DATA TO EXAMINE:
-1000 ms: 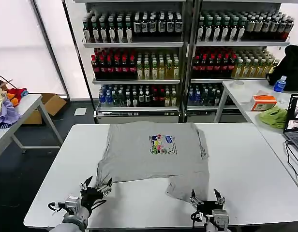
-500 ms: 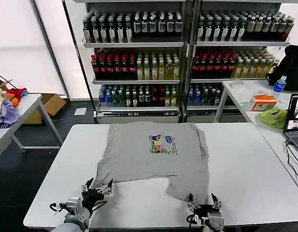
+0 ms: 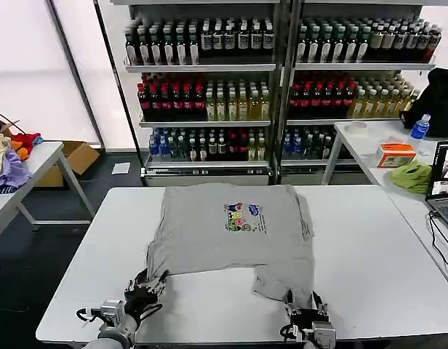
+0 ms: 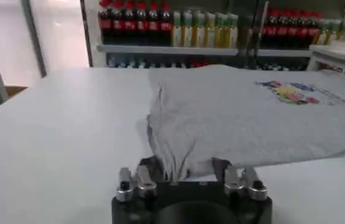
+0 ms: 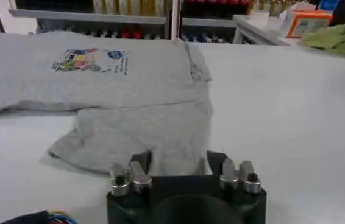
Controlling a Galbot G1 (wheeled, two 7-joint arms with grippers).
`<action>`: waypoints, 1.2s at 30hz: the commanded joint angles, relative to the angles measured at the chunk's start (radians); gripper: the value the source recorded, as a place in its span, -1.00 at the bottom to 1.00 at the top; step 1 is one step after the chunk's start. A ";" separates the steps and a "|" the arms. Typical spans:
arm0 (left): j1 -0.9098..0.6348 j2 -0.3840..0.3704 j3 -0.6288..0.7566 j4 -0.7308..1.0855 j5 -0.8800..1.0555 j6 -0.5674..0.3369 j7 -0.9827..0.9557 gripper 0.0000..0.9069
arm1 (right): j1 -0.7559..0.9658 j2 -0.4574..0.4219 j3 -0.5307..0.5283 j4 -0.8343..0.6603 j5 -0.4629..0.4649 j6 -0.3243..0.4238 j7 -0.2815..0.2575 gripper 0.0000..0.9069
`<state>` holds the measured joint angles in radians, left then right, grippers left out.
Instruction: Fold and organize the clothes.
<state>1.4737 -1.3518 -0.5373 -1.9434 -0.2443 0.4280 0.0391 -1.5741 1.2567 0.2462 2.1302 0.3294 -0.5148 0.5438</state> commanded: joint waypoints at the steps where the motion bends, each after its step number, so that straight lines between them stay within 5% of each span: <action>1: 0.014 -0.003 0.005 -0.004 -0.001 0.005 0.009 -0.98 | -0.001 0.001 -0.003 -0.005 0.016 -0.002 0.005 -1.00; 13: 0.016 -0.007 0.013 -0.030 0.015 -0.016 0.006 -1.00 | -0.011 -0.009 0.006 0.018 0.013 0.032 -0.013 -1.00; 26: -0.008 -0.014 0.018 -0.130 0.004 -0.056 -0.005 -1.00 | 0.020 0.007 0.049 0.116 -0.155 0.158 -0.113 -1.00; 36: -0.115 -0.010 0.018 -0.001 -0.027 -0.100 -0.013 -1.00 | 0.210 0.015 0.165 0.019 -0.123 0.131 -0.175 -1.00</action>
<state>1.4427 -1.3664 -0.5251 -2.0239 -0.2594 0.3596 0.0281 -1.4552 1.2670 0.3553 2.1794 0.2252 -0.4020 0.4069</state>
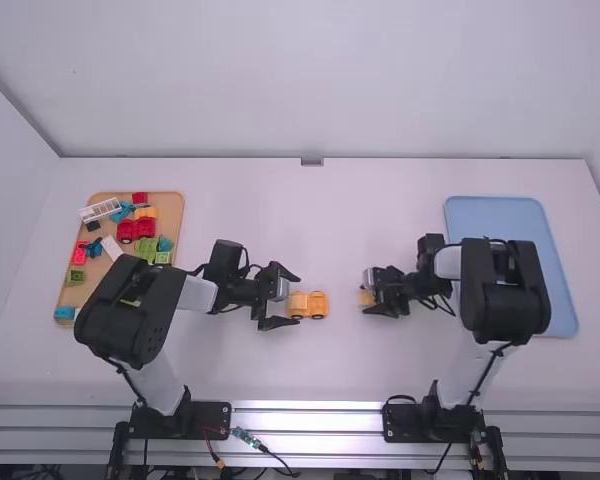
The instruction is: Assemble lego blocks to make yellow taxi
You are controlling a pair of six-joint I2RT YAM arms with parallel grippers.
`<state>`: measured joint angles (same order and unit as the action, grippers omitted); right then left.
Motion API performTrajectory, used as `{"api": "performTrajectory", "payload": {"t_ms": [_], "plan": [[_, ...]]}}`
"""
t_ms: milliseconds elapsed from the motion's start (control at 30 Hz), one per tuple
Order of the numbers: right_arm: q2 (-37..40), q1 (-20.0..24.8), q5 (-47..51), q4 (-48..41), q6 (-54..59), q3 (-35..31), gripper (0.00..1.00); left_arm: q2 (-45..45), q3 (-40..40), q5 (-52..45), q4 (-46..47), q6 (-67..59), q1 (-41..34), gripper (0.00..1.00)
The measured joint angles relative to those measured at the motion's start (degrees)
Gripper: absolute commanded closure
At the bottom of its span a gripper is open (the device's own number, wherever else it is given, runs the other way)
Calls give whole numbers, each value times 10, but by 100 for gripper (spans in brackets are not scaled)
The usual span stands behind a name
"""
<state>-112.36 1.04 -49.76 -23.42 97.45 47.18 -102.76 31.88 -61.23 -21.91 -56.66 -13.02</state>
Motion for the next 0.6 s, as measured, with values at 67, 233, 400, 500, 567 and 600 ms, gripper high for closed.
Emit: {"api": "performTrajectory", "payload": {"t_ms": [67,233,400,500,567,600], "plan": [[0,-8,9,12,-17,0,52,0,0,0,0,0,0,1],[0,-22,22,23,-47,0,54,0,0,0,1,0,0,1],[0,-22,25,23,-55,0,54,0,0,0,2,0,0,1],[0,-22,26,22,-57,0,51,0,0,0,2,0,0,1],[0,-22,26,21,-56,0,51,0,0,0,2,0,0,1],[0,-22,26,20,-57,0,51,0,0,0,2,0,0,1]]}}
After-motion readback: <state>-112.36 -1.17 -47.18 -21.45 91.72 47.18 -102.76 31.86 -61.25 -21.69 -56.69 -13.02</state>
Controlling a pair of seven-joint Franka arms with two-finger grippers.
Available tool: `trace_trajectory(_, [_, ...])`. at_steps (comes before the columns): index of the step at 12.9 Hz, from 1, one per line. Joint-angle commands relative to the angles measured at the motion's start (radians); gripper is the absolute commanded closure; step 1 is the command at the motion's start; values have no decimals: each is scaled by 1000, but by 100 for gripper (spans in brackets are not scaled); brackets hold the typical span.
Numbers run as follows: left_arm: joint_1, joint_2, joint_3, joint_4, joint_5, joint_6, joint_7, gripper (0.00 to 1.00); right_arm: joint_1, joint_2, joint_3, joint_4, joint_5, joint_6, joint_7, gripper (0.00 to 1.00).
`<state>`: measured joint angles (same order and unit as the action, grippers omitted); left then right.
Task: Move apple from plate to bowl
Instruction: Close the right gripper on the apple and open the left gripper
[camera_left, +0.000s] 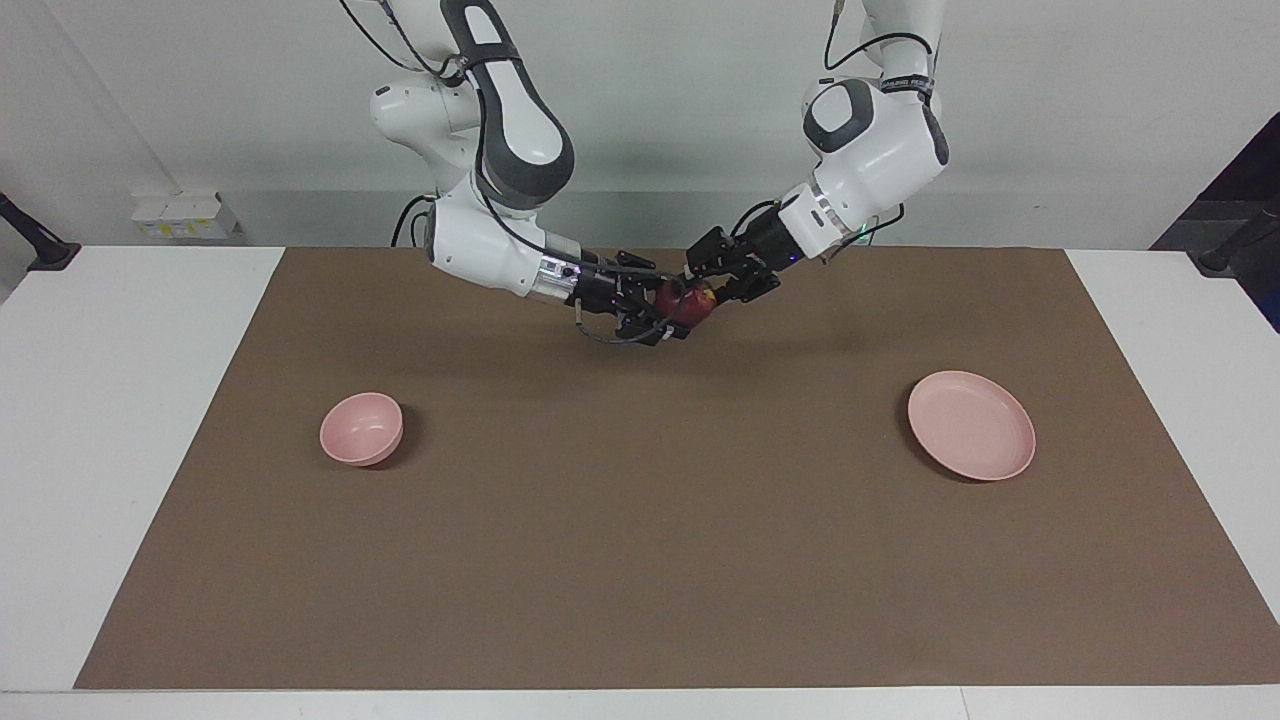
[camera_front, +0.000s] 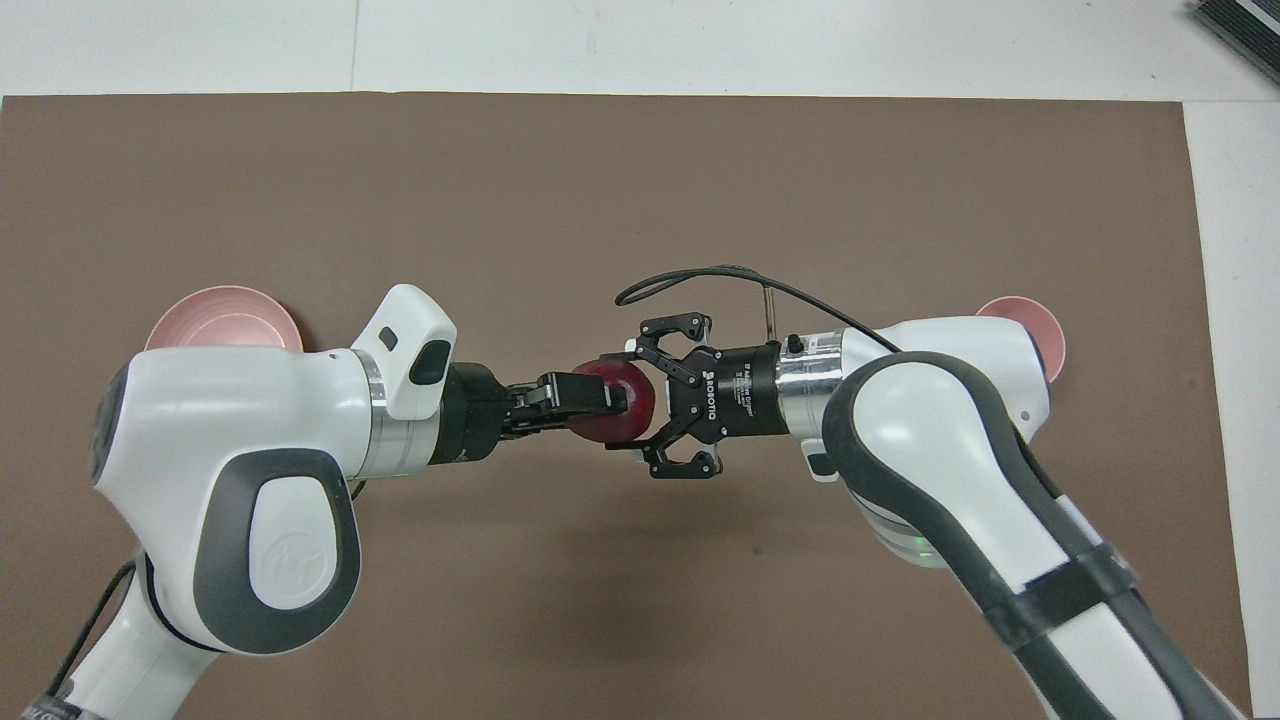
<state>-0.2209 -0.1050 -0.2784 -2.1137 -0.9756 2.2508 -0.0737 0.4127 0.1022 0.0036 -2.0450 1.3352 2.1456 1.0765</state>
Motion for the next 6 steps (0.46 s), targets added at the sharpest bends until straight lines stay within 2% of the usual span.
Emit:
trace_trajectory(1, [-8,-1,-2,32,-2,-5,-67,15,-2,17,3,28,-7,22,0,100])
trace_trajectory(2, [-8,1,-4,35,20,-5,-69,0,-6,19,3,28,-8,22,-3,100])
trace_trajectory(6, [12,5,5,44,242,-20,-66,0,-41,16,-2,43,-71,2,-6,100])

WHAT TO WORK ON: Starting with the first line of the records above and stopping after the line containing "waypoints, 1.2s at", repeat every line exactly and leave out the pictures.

RESPONSE TO THE TASK:
-1000 ms: 
-500 ms: 
+0 ms: 
+0 ms: 
+0 ms: 
Controlling a Galbot G1 (wheeled, two 7-joint arms with grippers).
`<action>`: waypoints, 1.2s at 30hz: the commanded joint angles, relative to the angles measured at the chunk's start (radians); gripper: the value the source recorded, as a place in its span, -1.00 at the bottom to 1.00 at the top; step 1 is one step after the chunk's start. A ";" separates the steps and a "|" the arms. Typical spans:

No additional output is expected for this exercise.